- _The problem_: Reproduce, exactly and in full, only the lines below from the one containing "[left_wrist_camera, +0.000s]" through the one containing "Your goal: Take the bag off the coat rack".

==== Stored data ====

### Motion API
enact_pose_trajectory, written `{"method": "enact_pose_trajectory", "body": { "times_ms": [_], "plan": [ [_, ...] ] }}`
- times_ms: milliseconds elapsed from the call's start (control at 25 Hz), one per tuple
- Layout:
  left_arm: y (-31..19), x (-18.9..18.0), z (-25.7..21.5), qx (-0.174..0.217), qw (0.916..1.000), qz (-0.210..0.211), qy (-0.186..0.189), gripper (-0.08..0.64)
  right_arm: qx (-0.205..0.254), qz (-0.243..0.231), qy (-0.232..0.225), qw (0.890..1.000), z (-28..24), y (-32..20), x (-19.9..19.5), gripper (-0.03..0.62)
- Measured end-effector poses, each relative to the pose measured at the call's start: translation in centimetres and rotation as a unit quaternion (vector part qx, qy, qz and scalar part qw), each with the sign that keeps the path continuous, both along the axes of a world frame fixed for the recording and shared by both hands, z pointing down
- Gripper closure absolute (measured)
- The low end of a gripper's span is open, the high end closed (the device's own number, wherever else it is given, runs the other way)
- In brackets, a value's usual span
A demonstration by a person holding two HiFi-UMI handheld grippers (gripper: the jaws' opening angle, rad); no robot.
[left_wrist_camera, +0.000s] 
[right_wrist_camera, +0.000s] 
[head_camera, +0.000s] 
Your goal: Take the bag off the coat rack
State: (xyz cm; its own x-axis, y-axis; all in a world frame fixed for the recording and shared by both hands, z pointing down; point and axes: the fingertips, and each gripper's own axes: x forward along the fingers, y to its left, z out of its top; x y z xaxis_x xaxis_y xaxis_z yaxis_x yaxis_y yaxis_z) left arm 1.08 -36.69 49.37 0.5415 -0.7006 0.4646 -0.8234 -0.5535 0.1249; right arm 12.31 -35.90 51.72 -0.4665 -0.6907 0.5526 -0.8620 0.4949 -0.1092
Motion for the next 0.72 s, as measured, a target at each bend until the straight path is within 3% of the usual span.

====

- _Exercise result_:
[left_wrist_camera, +0.000s] 
[right_wrist_camera, +0.000s] 
[head_camera, +0.000s] 
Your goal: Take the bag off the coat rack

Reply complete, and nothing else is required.